W3C home > Mailing lists > Public > public-multilingualweb-lt@w3.org > August 2012

RE: forbiddenCharacters data category - related to [ACTIOn-189]

From: Yves Savourel <ysavourel@enlaso.com>
Date: Mon, 27 Aug 2012 14:30:57 -0600
To: <public-multilingualweb-lt@w3.org>
Message-ID: <assp.05862b18b0.assp.058666d8ee.00c701cd8492$dd63f6a0$982be3e0$@com>
> But I don't think we should disallow [A-[B]] as
> this syntax is available in XML Schema nad XPath 
> 2.0/XQuery 1.0 -- there are plenty of existing 
> implementations around.
> Moreover other languages offer similar syntax. For 
> example in Java you can map this to [A&&[^B]] if 
> I'm not mistaken.

But, as you show, such character class subtraction doesn't have a common syntax across different engines, or it's not supported in other (like JavaScript as far as I know). That's why I think we want to avoid picking the all the features of one engine. For example we wouldn't allow \d, \w, etc. either because it's not interoperable.
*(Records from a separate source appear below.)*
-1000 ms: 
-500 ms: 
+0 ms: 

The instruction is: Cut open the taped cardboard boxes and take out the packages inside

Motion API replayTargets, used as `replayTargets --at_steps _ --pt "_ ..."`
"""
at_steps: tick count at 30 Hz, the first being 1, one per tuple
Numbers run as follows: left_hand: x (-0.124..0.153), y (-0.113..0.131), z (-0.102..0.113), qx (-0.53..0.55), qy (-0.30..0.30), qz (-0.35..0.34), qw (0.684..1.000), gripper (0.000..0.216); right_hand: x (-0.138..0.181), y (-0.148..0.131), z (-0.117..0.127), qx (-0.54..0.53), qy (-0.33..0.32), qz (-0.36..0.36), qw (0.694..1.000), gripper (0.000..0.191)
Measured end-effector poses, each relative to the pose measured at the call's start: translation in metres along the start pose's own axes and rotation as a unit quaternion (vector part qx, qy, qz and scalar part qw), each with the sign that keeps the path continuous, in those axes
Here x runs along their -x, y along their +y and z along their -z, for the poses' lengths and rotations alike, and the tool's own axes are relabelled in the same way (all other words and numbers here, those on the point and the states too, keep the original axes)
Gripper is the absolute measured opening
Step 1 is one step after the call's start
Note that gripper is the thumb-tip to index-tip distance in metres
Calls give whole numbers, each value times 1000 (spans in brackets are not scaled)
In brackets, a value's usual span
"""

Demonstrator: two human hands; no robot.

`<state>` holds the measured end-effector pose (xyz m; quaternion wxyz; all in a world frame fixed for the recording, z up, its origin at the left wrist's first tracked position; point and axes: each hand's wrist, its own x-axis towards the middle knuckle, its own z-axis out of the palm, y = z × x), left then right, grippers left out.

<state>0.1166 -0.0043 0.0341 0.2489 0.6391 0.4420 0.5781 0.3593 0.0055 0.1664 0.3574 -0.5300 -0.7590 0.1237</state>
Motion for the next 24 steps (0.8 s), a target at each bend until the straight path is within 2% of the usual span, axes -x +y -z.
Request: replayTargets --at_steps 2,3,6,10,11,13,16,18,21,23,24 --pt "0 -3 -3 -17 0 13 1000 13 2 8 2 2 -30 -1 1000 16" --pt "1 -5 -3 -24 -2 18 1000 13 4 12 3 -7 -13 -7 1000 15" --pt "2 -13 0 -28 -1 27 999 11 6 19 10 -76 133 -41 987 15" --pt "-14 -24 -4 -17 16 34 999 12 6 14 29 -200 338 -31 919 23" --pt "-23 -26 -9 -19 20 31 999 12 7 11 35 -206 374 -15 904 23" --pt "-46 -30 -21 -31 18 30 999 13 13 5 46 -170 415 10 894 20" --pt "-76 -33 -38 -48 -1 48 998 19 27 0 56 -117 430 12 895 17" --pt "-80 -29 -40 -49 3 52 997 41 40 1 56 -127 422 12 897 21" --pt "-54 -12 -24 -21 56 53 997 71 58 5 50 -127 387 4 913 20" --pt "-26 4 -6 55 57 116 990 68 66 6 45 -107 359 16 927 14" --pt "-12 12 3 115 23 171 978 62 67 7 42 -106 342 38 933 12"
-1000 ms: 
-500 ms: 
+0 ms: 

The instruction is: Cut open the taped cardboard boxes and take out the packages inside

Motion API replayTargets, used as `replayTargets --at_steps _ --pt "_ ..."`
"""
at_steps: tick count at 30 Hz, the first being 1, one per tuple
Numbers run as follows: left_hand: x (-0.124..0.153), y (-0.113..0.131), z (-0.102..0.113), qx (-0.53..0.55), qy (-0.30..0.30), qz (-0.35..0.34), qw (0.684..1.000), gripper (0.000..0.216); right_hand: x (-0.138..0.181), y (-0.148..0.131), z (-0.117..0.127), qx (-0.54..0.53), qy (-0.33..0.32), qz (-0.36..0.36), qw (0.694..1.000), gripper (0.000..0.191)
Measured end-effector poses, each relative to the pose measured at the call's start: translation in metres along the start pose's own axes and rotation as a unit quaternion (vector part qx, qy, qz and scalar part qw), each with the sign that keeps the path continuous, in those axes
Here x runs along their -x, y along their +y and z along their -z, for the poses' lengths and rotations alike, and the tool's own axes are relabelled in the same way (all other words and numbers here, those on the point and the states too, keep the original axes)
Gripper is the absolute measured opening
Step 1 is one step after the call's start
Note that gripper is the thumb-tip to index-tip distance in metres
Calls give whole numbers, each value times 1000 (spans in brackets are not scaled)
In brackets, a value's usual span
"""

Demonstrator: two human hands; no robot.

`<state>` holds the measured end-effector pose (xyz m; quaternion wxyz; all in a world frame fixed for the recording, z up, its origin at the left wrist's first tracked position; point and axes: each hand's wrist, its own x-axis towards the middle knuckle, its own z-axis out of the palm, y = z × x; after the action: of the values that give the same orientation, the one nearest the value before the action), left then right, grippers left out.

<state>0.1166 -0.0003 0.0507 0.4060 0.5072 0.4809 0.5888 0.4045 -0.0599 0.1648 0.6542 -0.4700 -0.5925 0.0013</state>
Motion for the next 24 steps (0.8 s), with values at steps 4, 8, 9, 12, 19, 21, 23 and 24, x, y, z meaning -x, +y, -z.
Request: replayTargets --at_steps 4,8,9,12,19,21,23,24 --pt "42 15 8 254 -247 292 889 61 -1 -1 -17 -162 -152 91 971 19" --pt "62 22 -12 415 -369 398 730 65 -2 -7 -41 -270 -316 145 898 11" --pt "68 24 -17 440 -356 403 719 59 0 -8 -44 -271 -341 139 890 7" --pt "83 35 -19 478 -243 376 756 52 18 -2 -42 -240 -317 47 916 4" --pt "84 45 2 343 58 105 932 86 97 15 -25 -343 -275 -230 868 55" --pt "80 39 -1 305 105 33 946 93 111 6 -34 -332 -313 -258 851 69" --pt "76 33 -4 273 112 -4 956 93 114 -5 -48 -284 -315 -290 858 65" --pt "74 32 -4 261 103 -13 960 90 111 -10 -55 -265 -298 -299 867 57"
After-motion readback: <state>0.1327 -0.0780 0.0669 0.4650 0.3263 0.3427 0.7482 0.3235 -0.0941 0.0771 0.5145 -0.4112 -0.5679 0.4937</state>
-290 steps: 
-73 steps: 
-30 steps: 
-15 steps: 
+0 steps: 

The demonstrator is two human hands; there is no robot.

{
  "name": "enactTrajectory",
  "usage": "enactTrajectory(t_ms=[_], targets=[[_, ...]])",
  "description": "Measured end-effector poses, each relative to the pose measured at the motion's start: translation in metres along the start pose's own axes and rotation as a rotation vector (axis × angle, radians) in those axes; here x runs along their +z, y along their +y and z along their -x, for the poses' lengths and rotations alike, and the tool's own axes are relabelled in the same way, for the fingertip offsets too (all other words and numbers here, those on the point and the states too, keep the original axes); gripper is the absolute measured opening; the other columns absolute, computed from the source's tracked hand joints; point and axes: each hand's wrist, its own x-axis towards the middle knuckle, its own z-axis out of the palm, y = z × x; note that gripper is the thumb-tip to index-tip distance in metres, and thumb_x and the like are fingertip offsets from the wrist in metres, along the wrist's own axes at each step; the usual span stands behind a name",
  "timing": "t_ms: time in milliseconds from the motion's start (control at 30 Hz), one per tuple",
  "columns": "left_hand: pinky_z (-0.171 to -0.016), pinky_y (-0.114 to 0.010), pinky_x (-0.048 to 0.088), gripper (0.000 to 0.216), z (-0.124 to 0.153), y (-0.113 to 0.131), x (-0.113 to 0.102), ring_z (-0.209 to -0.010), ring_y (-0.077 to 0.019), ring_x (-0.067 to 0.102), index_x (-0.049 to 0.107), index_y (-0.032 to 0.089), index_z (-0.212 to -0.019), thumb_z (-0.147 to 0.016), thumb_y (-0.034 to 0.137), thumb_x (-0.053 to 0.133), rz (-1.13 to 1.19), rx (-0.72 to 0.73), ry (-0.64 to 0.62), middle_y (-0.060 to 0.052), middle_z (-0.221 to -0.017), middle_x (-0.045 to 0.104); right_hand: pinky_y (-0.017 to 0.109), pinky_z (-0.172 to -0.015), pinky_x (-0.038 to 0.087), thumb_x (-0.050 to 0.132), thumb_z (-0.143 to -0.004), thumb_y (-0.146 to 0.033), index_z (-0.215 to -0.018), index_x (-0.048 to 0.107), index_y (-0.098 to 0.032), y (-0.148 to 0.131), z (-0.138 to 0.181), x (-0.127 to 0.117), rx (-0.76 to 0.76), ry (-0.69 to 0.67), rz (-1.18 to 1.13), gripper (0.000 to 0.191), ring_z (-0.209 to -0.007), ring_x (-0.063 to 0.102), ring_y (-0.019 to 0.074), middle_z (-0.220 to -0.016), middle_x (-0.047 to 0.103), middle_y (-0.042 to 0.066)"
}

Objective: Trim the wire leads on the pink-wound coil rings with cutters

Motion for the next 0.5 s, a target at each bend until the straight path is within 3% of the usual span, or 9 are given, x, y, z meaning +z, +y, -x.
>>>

On the other hand, the following simpler subset is, I think, fully interoperable:

- The set is defined between square brackets ('[', and ']').
- One or more operators '-' MAY be used to indicate ranges.
- The prefix '^' MAY be used just after the opening bracket to invert the selection.
- The characters '[', ']', '-', '^' and '\' MUST be prefixed with '\' when used as literal.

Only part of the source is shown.